At ITSSH, Cardiac care units, or CCUs (which some hospitals call acute coronary care units, cardiac intensive care units, or critical coronary care units), are specialized hospital wards dedicated to caring for people with serious or acute heart problems.
Originally designed to care for people with acute heart attacks, CCUs now also routinely provide critical care to people with acute coronary syndrome, life-threatening cardiac arrhythmias, severe heart failure, and people recovering from cardiac surgery.
At ITSSH, CCU is staffed around the clock by nurses, technicians, and physicians specially trained to take care of people with serious cardiac conditions. Typically, the staff-to-patient ratio is much higher in a CCU than in a typical hospital unit, so that each patient can be monitored closely and constantly.
CCUs also make specialized equipment for cardiac monitoring, testing and treatment readily available. All patients admitted to the CCU are placed on a cardiac monitor, which records and analyzes each beat of their heart rhythm, and alerts the staff immediately if serious arrhythmias occur. Some patients also will have temporary catheters placed into a wrist artery to continuously monitor their blood pressure, or into their pulmonary artery to monitor the pressures within their hearts. Some people who have severe heart failure may receive an intraaortic balloon pump (IABP), or a left ventricular assist device (LVAD), to help their hearts to pump blood. Sometimes cardiac conditions can lead to serious breathing problems, so ventilators are also available.
People in a CCU will frequently need specialized testing, and commonly used tests often can be performed right in the CCU itself, including bloodwork, electrocardiograms, echocardiograms, and chest X-rays.

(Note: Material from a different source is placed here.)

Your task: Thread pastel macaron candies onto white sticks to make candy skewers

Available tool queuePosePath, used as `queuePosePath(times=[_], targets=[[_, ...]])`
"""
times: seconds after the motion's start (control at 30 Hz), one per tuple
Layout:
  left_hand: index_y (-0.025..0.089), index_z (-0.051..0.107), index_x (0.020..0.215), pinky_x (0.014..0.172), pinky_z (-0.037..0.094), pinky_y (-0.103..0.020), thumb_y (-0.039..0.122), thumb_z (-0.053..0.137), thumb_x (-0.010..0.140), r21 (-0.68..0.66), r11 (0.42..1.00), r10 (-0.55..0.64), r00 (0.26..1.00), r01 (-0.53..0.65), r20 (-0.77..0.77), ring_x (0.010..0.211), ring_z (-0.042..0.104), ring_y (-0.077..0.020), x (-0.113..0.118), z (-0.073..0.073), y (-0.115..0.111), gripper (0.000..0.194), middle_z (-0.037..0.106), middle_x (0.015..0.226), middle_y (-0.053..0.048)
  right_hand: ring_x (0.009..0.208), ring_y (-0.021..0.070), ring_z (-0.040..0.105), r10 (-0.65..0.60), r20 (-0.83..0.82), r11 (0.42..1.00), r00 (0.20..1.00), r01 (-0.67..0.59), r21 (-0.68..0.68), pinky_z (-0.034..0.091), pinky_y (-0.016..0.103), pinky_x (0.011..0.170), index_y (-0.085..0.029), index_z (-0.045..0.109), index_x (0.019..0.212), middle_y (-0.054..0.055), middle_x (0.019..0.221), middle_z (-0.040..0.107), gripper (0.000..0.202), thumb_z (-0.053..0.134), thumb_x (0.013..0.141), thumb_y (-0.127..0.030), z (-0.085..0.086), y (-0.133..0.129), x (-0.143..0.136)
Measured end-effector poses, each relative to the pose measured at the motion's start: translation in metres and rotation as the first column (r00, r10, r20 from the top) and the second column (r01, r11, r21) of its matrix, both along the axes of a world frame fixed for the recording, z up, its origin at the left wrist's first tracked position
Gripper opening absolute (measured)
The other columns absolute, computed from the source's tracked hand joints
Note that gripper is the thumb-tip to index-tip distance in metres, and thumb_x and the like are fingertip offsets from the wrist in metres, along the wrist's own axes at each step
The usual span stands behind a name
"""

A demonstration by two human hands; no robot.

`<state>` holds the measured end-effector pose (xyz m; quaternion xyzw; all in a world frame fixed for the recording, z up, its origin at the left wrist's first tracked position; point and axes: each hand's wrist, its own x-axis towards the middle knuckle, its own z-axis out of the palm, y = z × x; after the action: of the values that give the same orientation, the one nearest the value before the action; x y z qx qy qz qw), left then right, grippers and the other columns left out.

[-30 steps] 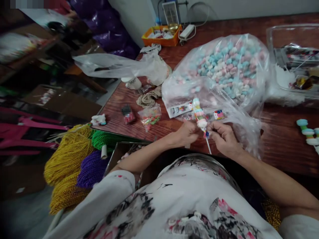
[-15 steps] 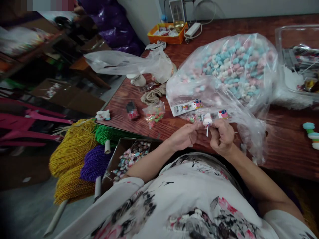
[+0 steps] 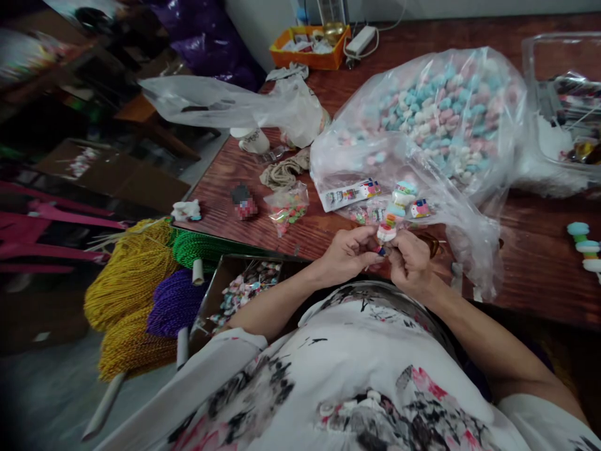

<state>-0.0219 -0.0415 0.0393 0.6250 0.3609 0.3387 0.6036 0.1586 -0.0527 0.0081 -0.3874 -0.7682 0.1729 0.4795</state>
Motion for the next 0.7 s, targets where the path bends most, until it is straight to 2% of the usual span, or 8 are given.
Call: queuePosePath(times=[0.07,0.13,0.27,0.4,0.47,0.57,0.63,0.7], targets=[[0.013,0.062,0.12,0.069,0.051,-0.023,0.024,0.064,0.083,0.264,0.965,0.046,0.989,-0.007,-0.141,0.067,0.062,-0.0122,-0.006,-0.005,0.0,0.039,0.066,0.075,-0.001,0.071,0.0162,0.059,-0.007,-0.16,0.944,0.987,-0.046,-0.327,0.049,0.03,0.067,-0.021,0.061,0.088,0.002,0.075,0.063,0.007,0.055,0.088,-0.024,-0.004,-0.004,-0.005],[0.014,0.058,0.129,0.079,0.053,-0.025,0.012,0.051,0.084,0.446,0.892,0.033,0.973,0.075,-0.23,0.084,0.068,-0.0157,-0.014,-0.01,-0.001,0.046,0.072,0.093,-0.006,0.072,0.0172,0.059,-0.037,-0.332,0.8,0.943,-0.171,-0.576,0.05,0.031,0.067,-0.022,0.061,0.086,0.001,0.074,0.063,0.013,0.058,0.087,-0.034,-0.011,-0.005,-0.008],[0.016,0.052,0.139,0.091,0.054,-0.03,0.005,0.043,0.083,0.562,0.788,-0.044,0.933,0.252,-0.357,0.104,0.069,-0.0204,-0.024,-0.025,-0.007,0.057,0.072,0.112,-0.012,0.054,0.0147,0.047,-0.028,-0.462,0.637,0.886,-0.341,-0.692,0.044,0.03,0.049,-0.022,0.054,0.069,0.0,0.059,0.053,0.029,0.057,0.085,-0.047,-0.023,-0.005,-0.014],[0.017,0.061,0.128,0.09,0.054,-0.03,0.011,0.049,0.084,0.482,0.856,-0.003,0.935,0.185,-0.354,0.102,0.071,-0.0202,-0.036,-0.043,-0.025,0.045,0.074,0.108,-0.012,0.044,0.011,0.036,-0.017,-0.576,0.396,0.817,-0.523,-0.755,0.031,0.027,0.038,-0.022,0.047,0.062,-0.002,0.051,0.043,0.038,0.06,0.082,-0.051,-0.022,-0.015,-0.028],[0.016,0.067,0.114,0.086,0.055,-0.026,0.015,0.055,0.084,0.379,0.921,0.04,0.946,0.09,-0.322,0.096,0.071,-0.0181,-0.051,-0.047,-0.036,0.032,0.075,0.104,-0.011,0.045,0.0092,0.037,-0.082,-0.6,0.252,0.796,-0.566,-0.785,0.027,0.024,0.038,-0.02,0.053,0.068,-0.001,0.056,0.049,0.032,0.069,0.077,-0.046,-0.019,-0.023,-0.035],[0.015,0.066,0.101,0.074,0.055,-0.022,0.024,0.067,0.08,0.153,0.97,0.228,0.931,-0.19,-0.286,0.077,0.07,-0.0139,-0.094,-0.05,-0.057,0.023,0.073,0.085,-0.005,0.047,0.007,0.041,-0.164,-0.584,0.199,0.795,-0.553,-0.809,0.027,0.02,0.041,-0.02,0.062,0.086,0.001,0.068,0.06,0.028,0.077,0.073,-0.039,-0.022,-0.027,-0.035],[0.016,0.061,0.099,0.066,0.055,-0.023,0.029,0.07,0.076,-0.01,0.885,0.446,0.855,-0.465,-0.265,0.065,0.066,-0.012,-0.132,-0.051,-0.078,0.028,0.068,0.078,-0.001,0.049,0.0066,0.043,-0.212,-0.569,0.236,0.794,-0.524,-0.819,0.029,0.019,0.042,-0.02,0.066,0.093,0.002,0.073,0.063,0.03,0.079,0.073,-0.037,-0.027,-0.024,-0.028],[0.018,0.055,0.099,0.064,0.056,-0.027,0.031,0.07,0.074,-0.105,0.695,0.653,0.686,-0.711,-0.32,0.061,0.064,-0.0129,-0.17,-0.055,-0.105,0.032,0.064,0.077,0.002,0.051,0.0061,0.045,-0.27,-0.55,0.297,0.791,-0.475,-0.829,0.029,0.018,0.043,-0.019,0.069,0.092,0.002,0.073,0.063,0.029,0.08,0.071,-0.035,-0.032,-0.021,-0.018]])
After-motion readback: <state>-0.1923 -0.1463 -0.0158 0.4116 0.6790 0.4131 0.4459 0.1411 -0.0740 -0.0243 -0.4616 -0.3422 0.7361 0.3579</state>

CCUs can be considered to be a more specialized subset of the more generalized intensive care unit, or ICU, which is mainly used to treat critically ill patients with conditions other than (or in addition to) heart disease.
People are treated in a CCU if they have a serious, acute or unstable cardiac condition that requires minute-to-minute monitoring, or that requires specialized cardiovascular therapy.
The most common reason for being admitted to a CCU is an acute heart attack, or another form of acute coronary syndrome. People with these conditions often require ongoing therapy that may need to be adjusted frequently, and they are prone to rapid, unexpected changes in their condition. The close round-the-clock monitoring they receive in a CCU allows these changes to be detected immediately, so that treatment can be adjusted right away.
Similarly, people recovering from coronary bypass surgery often spend a few days in the CCU.
People who have decompensated heart failure are often treated in a CCU, especially if they are particularly ill or unstable, or if they need a balloon pump or LVAD to stabilize their cardiovascular condition. People may also be admitted to a CCU for close monitoring if they have stabilized but severe heart failure, and they are awaiting immanent cardiac transplantation.